Affordable Care Act tramples “religious freedom” in America
Religious freedom is a fundamental right guaranteed by the First Amendment to the Constitution, which declares, “Congress shall make no law respecting the establishment of religion, or prohibiting the free exercise thereof.” The government is prohibiting the free exercise of religion with President Obama’s Affordable Care Act.

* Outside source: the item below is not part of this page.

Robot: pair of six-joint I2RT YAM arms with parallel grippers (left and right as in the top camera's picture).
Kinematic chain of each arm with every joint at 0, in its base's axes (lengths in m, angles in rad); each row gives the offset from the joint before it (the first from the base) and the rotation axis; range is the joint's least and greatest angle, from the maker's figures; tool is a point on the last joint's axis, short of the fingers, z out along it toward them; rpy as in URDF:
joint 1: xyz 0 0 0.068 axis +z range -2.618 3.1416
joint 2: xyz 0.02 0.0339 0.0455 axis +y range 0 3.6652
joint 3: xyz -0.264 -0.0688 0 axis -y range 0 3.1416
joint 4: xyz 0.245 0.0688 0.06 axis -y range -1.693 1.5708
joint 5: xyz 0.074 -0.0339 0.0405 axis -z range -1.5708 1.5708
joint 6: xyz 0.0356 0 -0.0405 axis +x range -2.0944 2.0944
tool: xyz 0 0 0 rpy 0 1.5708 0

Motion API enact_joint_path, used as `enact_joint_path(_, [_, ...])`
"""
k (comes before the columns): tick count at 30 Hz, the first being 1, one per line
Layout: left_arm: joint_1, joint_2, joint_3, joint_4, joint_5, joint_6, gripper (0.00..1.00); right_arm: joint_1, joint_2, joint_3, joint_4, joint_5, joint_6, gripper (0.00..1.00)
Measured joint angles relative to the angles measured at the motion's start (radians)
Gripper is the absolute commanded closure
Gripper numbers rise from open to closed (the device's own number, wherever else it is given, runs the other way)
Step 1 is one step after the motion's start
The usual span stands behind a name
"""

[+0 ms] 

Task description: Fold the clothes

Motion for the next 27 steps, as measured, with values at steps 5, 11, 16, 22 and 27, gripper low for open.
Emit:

The First Amendment was just defended by the president on Religious Freedom Day this year when he wrote, “Because of the protections guaranteed by our Constitution, each of us has the right to practice our faith openly and as we choose. As we observe Religious Freedom Day, let us remember the legacy of faith and independence we have inherited, and let us honor it by forever upholding our right to exercise our beliefs free from prejudice or persecution.”
However, prosecution must be acceptable, since the White House has been arguing in court that religious employers and thousands of religious institutions, such as church operated schools and social services, must violate their religious conscience by offering “free” abortion-inducing drugs, contraception and sterilization when providing insurance for their workers.
Religious conscience is defined as the inner sense of what is right and wrong in one’s conduct or motives, impelling one toward the right action. The Affordable Care Act tramples the very core of religious freedom by mandating that an individual must act against the teachings of their faith.
Religious Freedom Day commemorates the anniversary of the Virginia Statute for Religious Freedom, written by Thomas Jefferson and passed by the state assembly in 1786.
Jefferson wrote that “no man shall be compelled to frequent or support any religious worship, place, or ministry whatsoever, nor shall be enforced, restrained, molested, or burthened in his body or goods, nor shall otherwise suffer on account of his religious opinions or belief; but that all men shall be free to profess, and by argument to maintain, their opinion in matters of religion.”
Unburdened by Jefferson’s view, the ACA anti-conscience mandate has a narrow religious exemption that applies only to formal houses of worship. The mandate allows government to determine what defines a religion, who can exercise it, and where they can exercise it.
Countless other religious employers, such as universities, hospitals, charitable organizations, and other non-profits will be forced to provide coverage for the mandated services, despite their moral or religious objections – simply because they step outside the four walls of their church to serve others of different faiths.
Cardinal Timothy Dolan of New York, President of the U.S. Conference of Bishops wrote in a statement released by the bishops conference, “These ministries are integral to our Church and worthy of the same exemption as our Catholic churches.”
“The government would require all employees in our ‘accommodated’ ministries to have the illicit coverage – they may not opt out, nor even opt out for their children,” he said. That would directly affect both the Catholics and non-Catholics to fund procedures and medicines, which their faith does not allow.
Cardinal Donald Wuerl, Archbishop of Washington, explained the significance of the Administration’s mandate and its impact on those institutions, remarking that, “For the first time in this country’s history, the government’s new definition of religious institutions suggests that some of the very institutions that put our faith into practice–schools, hospitals, and social service organizations–are not ‘religious enough.'”
Notre Dame President Father John Jenkins said, “If the government wants to provide such services, means are available that do not compel religious organizations to serve as its agents.”
The Administration has tried to obscure the real nature of religious objection by claiming that those with such objections want to deny contraception to women. But birth control will continue to be widely available and easily affordable.
The Illinois Appellate Court and other state courts have ruled that the state does not have the power to force pharmacists and pharmacies to stock and dispense abortion-inducing drugs in violation of their religious beliefs.
The 7th U.S. Circuit Court of Appeals recently ruled in favor of a Catholic couple who run a construction company and sought to avoid compliance with the ACA edict, which they knew was a violation of their faith. The federal court said in its ruling that the government had not justified its “substantial burden” on religious freedom.
The real and disquieting question is why would the American government try to mold everything, including religious belief, to its political will? Wouldn’t the ACA force religious organizations to essentially become instruments of the government, subservient to the state?
If our government, seeking to expand its control over American citizens, can override our religious freedom and use religious organizations to advance policies that undercut their spiritual values, then the government could do the same for other Constitutional rights. There would be no limit to the government’s power.
The current administration thinks that their electoral and legislative victories vindicate their views. Religious freedom is guaranteed by the Constitution regardless of the current majority view, if America is to remain a nation of laws rather than of men.
Religious freedom compels us to ask, if America has reached a point, where being a Christian and speaking out for religious freedom is now considered unprotected speech or un-American because of beliefs based on the commandment, “Thou Shalt not Kill,” as opposed to the dictates of the current Washington administration?